_GOAL OF THE EXERCISE_
Look through the listing for the string "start" and copy out every line that holds it.

_DATA SHOWN_
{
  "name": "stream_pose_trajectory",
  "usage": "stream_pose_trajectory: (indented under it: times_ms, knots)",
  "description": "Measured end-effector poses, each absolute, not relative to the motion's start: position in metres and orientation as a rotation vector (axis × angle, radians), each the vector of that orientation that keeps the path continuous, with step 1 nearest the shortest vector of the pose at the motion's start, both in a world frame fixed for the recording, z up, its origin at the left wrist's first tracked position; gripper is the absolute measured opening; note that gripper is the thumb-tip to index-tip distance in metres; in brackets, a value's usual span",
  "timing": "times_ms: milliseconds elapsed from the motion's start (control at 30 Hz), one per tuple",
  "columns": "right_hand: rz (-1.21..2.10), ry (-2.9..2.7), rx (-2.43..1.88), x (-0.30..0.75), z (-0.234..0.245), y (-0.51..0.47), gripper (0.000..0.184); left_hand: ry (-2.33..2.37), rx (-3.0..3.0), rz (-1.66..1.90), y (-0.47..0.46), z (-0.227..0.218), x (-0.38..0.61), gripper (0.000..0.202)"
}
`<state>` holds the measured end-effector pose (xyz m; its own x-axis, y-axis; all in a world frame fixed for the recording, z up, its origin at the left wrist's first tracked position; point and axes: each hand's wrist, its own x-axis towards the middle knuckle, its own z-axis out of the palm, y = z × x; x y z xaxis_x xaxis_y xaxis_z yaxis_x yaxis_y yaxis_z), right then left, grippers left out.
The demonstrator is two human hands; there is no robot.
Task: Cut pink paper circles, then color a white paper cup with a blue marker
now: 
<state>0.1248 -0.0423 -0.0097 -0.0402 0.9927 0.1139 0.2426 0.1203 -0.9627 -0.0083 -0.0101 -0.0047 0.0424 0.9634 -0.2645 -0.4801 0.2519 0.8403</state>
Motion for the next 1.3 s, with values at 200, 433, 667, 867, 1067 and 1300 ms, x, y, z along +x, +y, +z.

_SOLUTION TO THIS EXERCISE_
  "description": "Measured end-effector poses, each absolute, not relative to the motion's start: position in metres and orientation as a rotation vector (axis × angle, radians), each the vector of that orientation that keeps the path continuous, with step 1 nearest the shortest vector of the pose at the motion's start, both in a world frame fixed for the recording, z up, its origin at the left wrist's first tracked position; gripper is the absolute measured opening; note that gripper is the thumb-tip to index-tip distance in metres; in brackets, a value's usual span",
  "timing": "times_ms: milliseconds elapsed from the motion's start (control at 30 Hz), one per tuple",

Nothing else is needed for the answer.